| Literature DB >> 35990599 |
Zheng Hu1, Bing Huang1, Hong Jiang1, Jing Chen1.
Abstract
Background: Aortic regurgitation remains a challenge for transcatheter aortic valve replacement (TAVR), because of the high risk of post-procedural migration or paravalvular leakage resulting from the anatomical and pathophysiological features. Case summary: A 75-year-old male with symptomatic severe aortic regurgitation underwent transfemoral TAVR due to poor physical condition and a Society of Thoracic Surgeons score of 11.3%. However, complete dislodgement of the valve into the ascending aorta occurred during the operation. We performed a modified valve-in-valve technique by using an ablation catheter (instead of performing urgent surgery), and no post-interventional complications were found during hospitalization. The patient was discharged in a stable condition on postoperative Day 12. At the 6-month follow-up, echocardiography showed trivial paravalvular leakage. The left ventricular ejection fraction further improved from 30 to 48%. Discussion: The management of valve migration can be troublesome. In this case, we performed a modified valve-in-valve technique by using an ablation catheter without post-interventional complications. This is a novel strategy for the management of emergencies, which could avoid surgical thoracotomy. Our strategy may be an alternative option in some cases of valve jumping up to the ascending aorta.Entities:
Keywords: Aortic regurgitation; Ascending aorta; Case report; Migration; Transfemoral TAVR; Valve-in-valve
Year: 2022 PMID: 35990599 PMCID: PMC9382568 DOI: 10.1093/ehjcr/ytac327
Source DB: PubMed Journal: Eur Heart J Case Rep ISSN: 2514-2119
| Admission | Admitted to hospital with acute heart failure symptoms. Transthoracic echocardiogram demonstrated severe aortic regurgitation with a left ventricular ejection fraction (LVEF) of 30% |
| Hospital Day 1 | Worsening of dyspnoea, admission to coronary care unit (CCU), intermittent ventilation, |
| Days 2–10 | Computed tomography show dilation of the aortic annulus and a lack of calcium. The heart team decided to perform transfemoral TAVR due to poor physical condition and a Society of Thoracic Surgeons score of 11.3% |
| Day 20 | Deployment of a 32 mm retrievable VenusA-Plus valve under rapid pacing. However, complete dislodgement of the valve into the ascending aorta occurred during the operation.

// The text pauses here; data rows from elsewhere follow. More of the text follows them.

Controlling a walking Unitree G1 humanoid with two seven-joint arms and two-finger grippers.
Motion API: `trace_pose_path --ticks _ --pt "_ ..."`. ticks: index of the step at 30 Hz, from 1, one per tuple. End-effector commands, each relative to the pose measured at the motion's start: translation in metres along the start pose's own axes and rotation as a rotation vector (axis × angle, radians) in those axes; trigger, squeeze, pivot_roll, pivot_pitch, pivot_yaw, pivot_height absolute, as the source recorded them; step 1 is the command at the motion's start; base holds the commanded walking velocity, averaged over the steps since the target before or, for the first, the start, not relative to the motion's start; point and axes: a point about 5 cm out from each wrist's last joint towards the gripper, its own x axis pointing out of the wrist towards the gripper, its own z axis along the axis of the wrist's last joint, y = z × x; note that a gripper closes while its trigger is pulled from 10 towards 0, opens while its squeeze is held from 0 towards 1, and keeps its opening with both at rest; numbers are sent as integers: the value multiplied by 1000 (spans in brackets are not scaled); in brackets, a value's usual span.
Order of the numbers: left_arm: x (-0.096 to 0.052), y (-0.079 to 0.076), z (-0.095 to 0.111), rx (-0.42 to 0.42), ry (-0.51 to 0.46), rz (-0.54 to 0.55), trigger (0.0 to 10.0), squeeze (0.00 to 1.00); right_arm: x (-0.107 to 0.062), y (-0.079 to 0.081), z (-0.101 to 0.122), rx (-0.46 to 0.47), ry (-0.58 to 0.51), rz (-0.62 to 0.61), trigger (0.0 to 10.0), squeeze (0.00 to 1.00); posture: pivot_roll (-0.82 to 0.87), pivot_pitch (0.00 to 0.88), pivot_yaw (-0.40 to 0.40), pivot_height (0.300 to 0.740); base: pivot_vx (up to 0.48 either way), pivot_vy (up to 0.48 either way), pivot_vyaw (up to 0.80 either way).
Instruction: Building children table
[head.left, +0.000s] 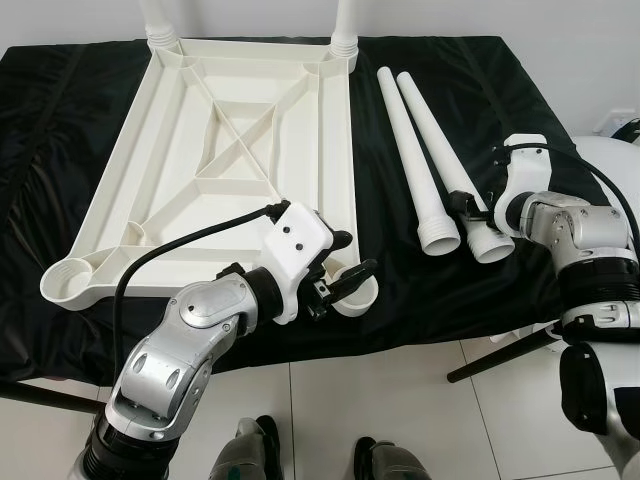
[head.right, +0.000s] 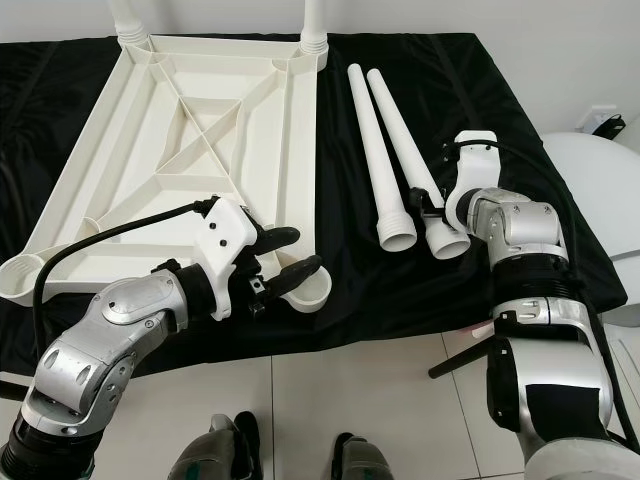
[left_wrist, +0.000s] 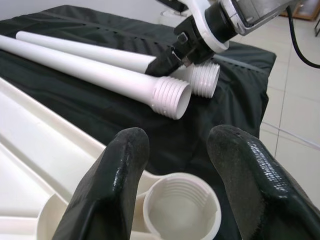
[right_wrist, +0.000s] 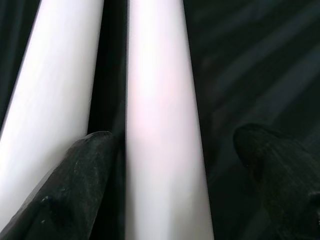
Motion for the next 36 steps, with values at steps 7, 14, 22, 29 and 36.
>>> trace_pose_path --ticks 7,14,22,29,36 --pt "4 -3 1 3 -8 5 10000 0 0 -4 -17 -3 144 60 3098 0 -42 209 -53 740 0 0 0" --pt "4 -1 2 12 -11 15 10000 0 0 -7 -24 33 203 74 0 0 -41 209 -58 740 0 0 0" --pt "3 2 3 20 -14 32 10000 0 0 -13 -25 107 235 52 0 0 -39 210 -60 740 0 0 0" --pt "1 15 5 13 -33 79 10000 0 1 -17 -19 127 174 -25 10000 0 -35 205 -56 740 0 0 0" --pt "-6 52 12 19 -45 196 10000 0 0 -23 5 164 -52 -109 10000 0 -25 192 -44 740 0 0 0"
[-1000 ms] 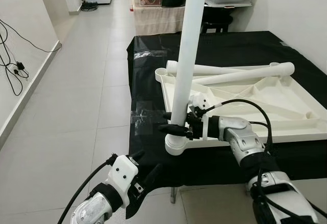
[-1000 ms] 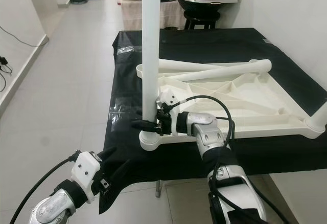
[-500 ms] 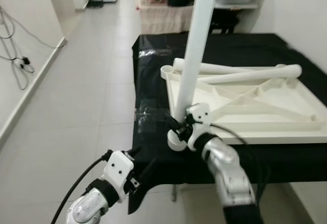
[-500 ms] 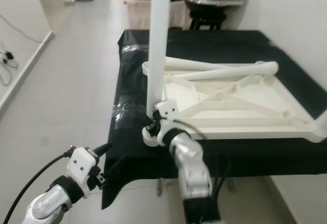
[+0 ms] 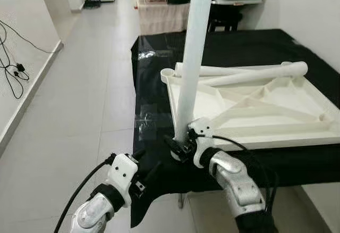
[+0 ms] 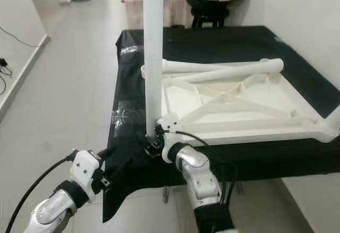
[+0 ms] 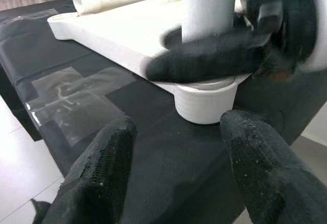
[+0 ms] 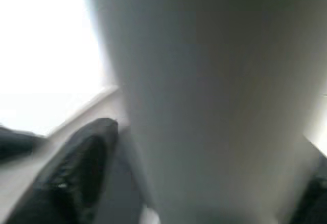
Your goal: Building children table
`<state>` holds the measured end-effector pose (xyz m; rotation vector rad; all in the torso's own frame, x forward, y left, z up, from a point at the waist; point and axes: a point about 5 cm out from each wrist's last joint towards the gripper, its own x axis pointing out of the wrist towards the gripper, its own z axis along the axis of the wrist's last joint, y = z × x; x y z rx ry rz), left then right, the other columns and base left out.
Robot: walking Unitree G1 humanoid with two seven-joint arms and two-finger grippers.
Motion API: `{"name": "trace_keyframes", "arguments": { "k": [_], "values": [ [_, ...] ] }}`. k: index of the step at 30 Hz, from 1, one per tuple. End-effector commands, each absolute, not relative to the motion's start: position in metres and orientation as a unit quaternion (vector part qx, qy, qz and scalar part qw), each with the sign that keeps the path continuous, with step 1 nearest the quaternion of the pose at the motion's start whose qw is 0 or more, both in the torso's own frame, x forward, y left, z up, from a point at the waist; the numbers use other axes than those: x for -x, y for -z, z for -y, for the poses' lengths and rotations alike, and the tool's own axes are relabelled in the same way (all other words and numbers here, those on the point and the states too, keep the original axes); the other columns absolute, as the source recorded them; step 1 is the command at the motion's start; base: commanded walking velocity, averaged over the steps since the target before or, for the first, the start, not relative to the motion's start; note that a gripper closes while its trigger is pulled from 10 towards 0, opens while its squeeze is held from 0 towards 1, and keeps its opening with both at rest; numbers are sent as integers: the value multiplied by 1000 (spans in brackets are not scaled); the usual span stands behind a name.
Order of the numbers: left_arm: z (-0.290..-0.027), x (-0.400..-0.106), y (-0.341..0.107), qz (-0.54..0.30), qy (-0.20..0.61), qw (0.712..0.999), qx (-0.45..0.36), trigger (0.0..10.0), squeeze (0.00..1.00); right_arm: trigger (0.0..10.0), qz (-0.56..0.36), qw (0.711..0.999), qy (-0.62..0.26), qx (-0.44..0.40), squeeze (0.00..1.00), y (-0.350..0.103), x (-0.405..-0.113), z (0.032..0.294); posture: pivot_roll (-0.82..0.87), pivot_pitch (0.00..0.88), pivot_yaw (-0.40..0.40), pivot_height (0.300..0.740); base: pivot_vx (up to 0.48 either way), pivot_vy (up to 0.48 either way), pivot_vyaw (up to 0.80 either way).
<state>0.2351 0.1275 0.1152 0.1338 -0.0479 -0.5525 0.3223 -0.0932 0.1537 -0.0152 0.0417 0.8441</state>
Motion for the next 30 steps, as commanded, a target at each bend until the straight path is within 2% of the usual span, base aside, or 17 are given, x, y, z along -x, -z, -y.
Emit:
{"name": "trace_keyframes", "arguments": {
  "k": [1,2,3,4,5,8,10,13,14,18,19,28,30],
  "values": [
    [-127,-234,-109,10,273,960,-66,10000,0,10000,34,867,-497,24,1000,-184,-327,92,18,90,-34,740,0,0,0],
    [-127,-234,-109,10,273,960,-66,10000,0,10000,34,867,-497,24,1000,-184,-327,92,18,90,-34,740,0,0,0],
    [-127,-235,-108,9,274,959,-66,10000,0,10000,40,853,-518,50,827,-190,-330,96,19,84,-35,740,0,0,0],
    [-126,-235,-108,9,275,959,-66,10000,0,10000,32,832,-550,65,0,-192,-334,99,24,80,-40,740,0,0,0],
    [-126,-235,-108,9,275,959,-66,10000,0,10000,32,832,-550,65,0,-192,-334,99,24,80,-40,740,0,0,0],
    [-126,-235,-107,9,275,959,-66,10000,0,10000,-9,786,-610,101,0,-190,-341,104,33,75,-42,740,0,0,0],
    [-125,-234,-107,9,274,959,-66,10000,0,10000,-20,776,-620,113,0,-189,-345,105,37,76,-44,740,0,0,0],
    [-124,-234,-107,10,273,960,-66,10000,0,10000,-36,776,-621,102,0,-191,-356,104,42,77,-48,740,0,0,0],
    [-122,-233,-107,11,272,960,-66,10000,0,1451,-41,788,-607,90,0,-192,-363,104,45,79,-51,740,0,0,0],
    [-122,-233,-107,11,272,960,-66,10000,0,1451,-42,791,-605,86,0,-192,-364,104,45,79,-51,740,0,0,0],
    [-121,-233,-107,11,273,960,-66,10000,0,0,-43,792,-604,76,0,-191,-365,106,43,82,-54,740,0,0,0],
    [-116,-234,-107,13,276,959,-61,10000,0,0,-56,790,-608,50,0,-177,-361,119,14,92,-59,740,0,0,0],
    [-116,-234,-108,14,277,959,-59,10000,0,0,-55,797,-600,47,0,-175,-361,125,0,98,-57,740,0,0,0]
  ]
}}
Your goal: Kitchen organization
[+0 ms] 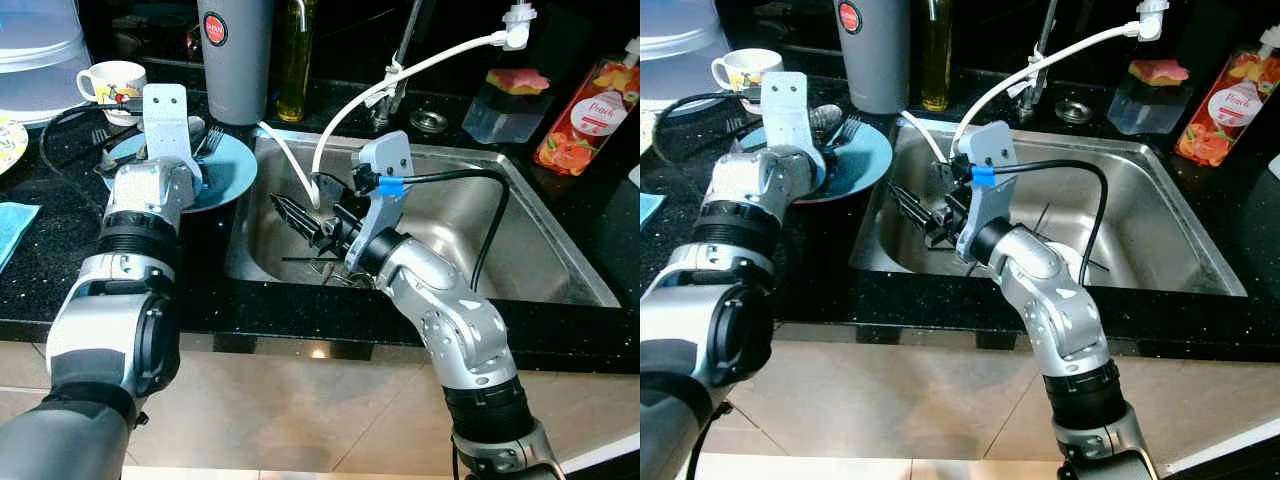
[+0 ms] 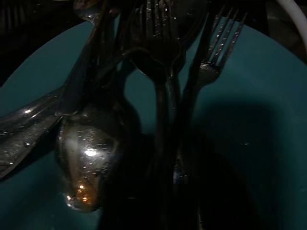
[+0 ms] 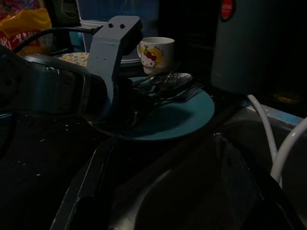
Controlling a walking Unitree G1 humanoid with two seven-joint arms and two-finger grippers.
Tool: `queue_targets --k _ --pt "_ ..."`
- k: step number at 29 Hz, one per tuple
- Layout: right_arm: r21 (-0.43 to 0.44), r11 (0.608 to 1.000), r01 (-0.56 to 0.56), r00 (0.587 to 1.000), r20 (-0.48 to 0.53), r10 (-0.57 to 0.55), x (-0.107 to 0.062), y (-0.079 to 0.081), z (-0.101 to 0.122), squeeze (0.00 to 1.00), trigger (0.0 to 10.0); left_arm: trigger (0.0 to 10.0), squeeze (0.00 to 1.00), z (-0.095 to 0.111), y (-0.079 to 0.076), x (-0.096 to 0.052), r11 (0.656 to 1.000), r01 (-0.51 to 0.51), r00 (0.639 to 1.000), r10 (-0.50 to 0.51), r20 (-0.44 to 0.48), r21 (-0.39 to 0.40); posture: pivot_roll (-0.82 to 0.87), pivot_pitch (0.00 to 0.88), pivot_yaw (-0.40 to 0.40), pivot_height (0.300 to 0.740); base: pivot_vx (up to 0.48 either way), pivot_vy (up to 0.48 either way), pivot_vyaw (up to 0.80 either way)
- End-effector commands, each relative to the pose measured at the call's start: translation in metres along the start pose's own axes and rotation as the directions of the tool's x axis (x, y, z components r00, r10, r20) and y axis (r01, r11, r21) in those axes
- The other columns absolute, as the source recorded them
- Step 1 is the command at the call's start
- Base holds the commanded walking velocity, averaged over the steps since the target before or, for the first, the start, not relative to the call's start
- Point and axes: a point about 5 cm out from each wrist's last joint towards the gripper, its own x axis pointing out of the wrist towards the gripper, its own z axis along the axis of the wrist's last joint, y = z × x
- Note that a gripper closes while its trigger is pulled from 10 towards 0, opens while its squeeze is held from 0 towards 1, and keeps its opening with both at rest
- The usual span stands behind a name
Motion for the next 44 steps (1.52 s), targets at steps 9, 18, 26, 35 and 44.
queue_targets --k 9,18,26,35,44 --pt "0.011 1.000 0.024 1.000 0.010 -0.025 -0.002 -0.003 -0.001 0.00 10.0 0.0 0.00 0.022 -0.002 -0.004 0.994 -0.043 0.985 0.026 0.172 0.098 0.19 0.037 -0.076 0.740 0.000 0.000 0.00" --pt "0.010 0.999 0.030 0.999 0.012 -0.030 -0.002 -0.004 -0.001 0.00 10.0 10.0 0.00 0.029 -0.010 -0.007 0.992 -0.018 0.970 -0.013 0.242 0.122 0.18 0.030 -0.076 0.740 0.000 0.000 0.00" --pt "0.009 0.999 0.036 0.999 0.013 -0.036 -0.002 -0.005 -0.001 0.00 10.0 10.0 0.00 0.044 -0.016 -0.016 0.989 -0.005 0.922 -0.053 0.384 0.148 0.19 0.024 -0.079 0.740 0.000 0.000 0.00" --pt "0.002 0.999 0.045 0.999 0.022 -0.045 -0.002 -0.007 0.001 0.00 10.0 10.0 0.00 0.058 -0.054 -0.046 0.939 0.159 0.744 -0.317 0.588 0.306 0.19 0.017 -0.080 0.740 0.000 0.000 0.00" --pt "-0.004 0.991 0.135 0.990 0.043 -0.135 -0.002 -0.019 0.005 0.00 10.0 10.0 0.00 0.011 -0.083 -0.042 0.753 0.560 0.728 -0.646 0.229 0.345 0.19 0.017 -0.073 0.740 0.000 0.000 0.00"
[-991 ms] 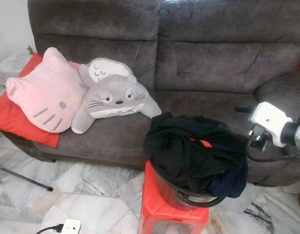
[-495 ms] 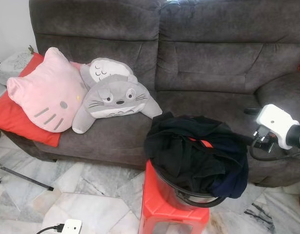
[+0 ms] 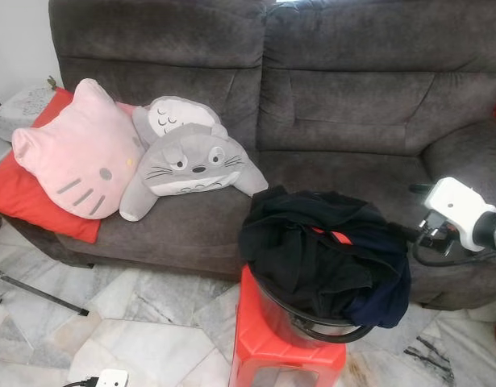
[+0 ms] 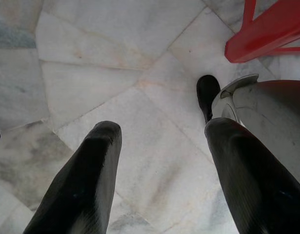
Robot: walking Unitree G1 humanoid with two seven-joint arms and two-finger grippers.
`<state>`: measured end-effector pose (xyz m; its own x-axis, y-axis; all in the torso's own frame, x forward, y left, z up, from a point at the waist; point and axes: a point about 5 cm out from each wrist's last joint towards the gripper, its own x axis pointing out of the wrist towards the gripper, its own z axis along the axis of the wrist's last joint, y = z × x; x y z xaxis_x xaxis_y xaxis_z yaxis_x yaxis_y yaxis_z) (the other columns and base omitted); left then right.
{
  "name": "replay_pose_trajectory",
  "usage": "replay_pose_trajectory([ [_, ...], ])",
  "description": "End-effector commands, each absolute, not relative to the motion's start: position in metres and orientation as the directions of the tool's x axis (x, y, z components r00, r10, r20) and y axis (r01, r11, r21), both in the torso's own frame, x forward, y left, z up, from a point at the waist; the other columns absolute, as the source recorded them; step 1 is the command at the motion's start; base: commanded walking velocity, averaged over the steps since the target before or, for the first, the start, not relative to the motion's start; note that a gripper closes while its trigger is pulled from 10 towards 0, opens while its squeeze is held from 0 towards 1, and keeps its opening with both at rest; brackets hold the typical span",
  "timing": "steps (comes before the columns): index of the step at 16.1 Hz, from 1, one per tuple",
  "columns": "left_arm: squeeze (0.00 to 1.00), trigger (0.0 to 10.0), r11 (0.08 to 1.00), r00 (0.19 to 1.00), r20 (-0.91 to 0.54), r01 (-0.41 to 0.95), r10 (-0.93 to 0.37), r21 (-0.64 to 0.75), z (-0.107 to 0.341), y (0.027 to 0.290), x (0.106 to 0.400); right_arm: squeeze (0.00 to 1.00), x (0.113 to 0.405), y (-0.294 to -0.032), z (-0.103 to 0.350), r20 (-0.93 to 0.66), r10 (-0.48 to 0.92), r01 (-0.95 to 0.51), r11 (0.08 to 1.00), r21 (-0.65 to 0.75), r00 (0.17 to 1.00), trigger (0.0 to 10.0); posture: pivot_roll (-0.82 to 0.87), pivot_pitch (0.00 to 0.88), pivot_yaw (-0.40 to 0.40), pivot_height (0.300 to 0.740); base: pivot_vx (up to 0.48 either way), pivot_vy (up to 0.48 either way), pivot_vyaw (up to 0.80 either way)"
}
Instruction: Hang hanger
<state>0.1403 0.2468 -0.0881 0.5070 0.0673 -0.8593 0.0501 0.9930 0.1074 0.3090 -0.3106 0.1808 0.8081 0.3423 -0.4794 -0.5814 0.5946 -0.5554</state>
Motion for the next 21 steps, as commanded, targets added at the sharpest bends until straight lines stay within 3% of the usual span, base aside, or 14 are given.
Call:
replay_pose_trajectory([
  [1, 0.00, 10.0, 0.994, 0.498, -0.864, 0.038, 0.070, 0.102, -0.090, 0.245, 0.138, 0.00, 0.312, -0.308, 0.182, -0.473, 0.350, -0.583, 0.584, -0.565, 0.808, 10.0, -0.14, 0.011, 0.048, 0.740, 0.000, 0.000, 0.00],
  [15, 0.00, 10.0, 0.994, 0.501, -0.863, 0.033, 0.072, 0.102, -0.089, 0.246, 0.138, 0.00, 0.320, -0.298, 0.177, -0.462, 0.399, -0.609, 0.567, -0.555, 0.792, 10.0, -0.14, 0.009, 0.045, 0.740, 0.000, 0.000, 0.00],
  [21, 0.00, 10.0, 0.994, 0.512, -0.856, 0.031, 0.073, 0.103, -0.089, 0.244, 0.141, 0.00, 0.327, -0.280, 0.166, -0.459, 0.458, -0.649, 0.544, -0.532, 0.761, 10.0, -0.14, 0.008, 0.042, 0.740, 0.000, 0.000, 0.00],
])
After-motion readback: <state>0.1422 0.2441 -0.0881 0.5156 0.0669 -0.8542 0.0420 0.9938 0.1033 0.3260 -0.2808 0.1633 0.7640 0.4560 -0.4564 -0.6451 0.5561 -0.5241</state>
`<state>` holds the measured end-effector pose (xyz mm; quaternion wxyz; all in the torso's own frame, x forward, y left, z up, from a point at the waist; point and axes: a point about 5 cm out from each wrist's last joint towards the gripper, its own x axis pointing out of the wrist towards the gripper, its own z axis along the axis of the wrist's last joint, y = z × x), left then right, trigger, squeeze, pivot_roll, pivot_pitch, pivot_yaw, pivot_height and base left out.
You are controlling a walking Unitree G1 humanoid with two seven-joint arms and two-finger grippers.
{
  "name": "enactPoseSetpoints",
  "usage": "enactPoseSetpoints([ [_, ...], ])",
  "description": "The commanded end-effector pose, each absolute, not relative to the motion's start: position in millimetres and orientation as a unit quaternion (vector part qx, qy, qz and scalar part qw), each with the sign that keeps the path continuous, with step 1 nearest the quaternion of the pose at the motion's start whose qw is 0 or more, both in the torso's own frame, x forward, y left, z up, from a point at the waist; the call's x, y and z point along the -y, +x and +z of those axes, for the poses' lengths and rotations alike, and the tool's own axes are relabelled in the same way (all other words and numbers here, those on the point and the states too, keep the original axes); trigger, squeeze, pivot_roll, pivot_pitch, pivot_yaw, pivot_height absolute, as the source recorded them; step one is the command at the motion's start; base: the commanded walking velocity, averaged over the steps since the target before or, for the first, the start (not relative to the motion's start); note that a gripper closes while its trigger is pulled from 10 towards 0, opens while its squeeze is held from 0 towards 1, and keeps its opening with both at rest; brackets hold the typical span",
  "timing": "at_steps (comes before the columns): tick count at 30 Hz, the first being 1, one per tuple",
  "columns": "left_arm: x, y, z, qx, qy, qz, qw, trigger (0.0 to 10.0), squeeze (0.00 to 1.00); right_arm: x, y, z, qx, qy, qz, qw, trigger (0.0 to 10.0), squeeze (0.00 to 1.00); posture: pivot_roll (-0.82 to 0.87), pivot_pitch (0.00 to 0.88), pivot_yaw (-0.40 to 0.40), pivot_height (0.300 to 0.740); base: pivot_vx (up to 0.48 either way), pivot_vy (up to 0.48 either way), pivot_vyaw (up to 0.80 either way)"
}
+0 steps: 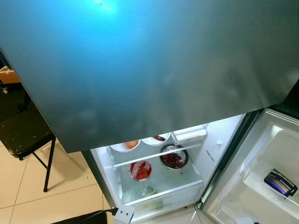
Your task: Restocking fridge
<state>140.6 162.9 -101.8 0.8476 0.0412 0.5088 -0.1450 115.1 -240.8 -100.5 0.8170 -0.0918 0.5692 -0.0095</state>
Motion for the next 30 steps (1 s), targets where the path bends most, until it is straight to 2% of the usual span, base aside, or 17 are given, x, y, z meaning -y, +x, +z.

We performed a modified valve-in-valve technique by using an ablation catheter without post-interventional complications |
| Day 42 | Discharged from hospital |
| Day 200 | Improvement of cardiac function (LVEF 48%) at follow-up |
Outcomes of echocardiography
| LVEF (%) | LAD (mm) | LVDD (mm) | RAD (mm) | RVD (mm) | AR (PVL) | MR | |
|---|---|---|---|---|---|---|---|
| Admission | 30 | 63 | 64 | 58 | 34 | severe | severe |
| 7 days after operation | 31 | 49 | 61 | 52 | 37 | trivial | severe |
| 6 months after operation | 48 | 50 | 60 | 32 | 30 | trivial | mild |
LVEF, left ventricular ejection fraction; LAD, left atrial diameter; LVDD, left ventricular diastolic diameter; RAD, right atrial diameter; RVD, right ventricular diameter; AR, aortic regurgitation; PVL, perivalvular leakage; MR, mitral regurgitation.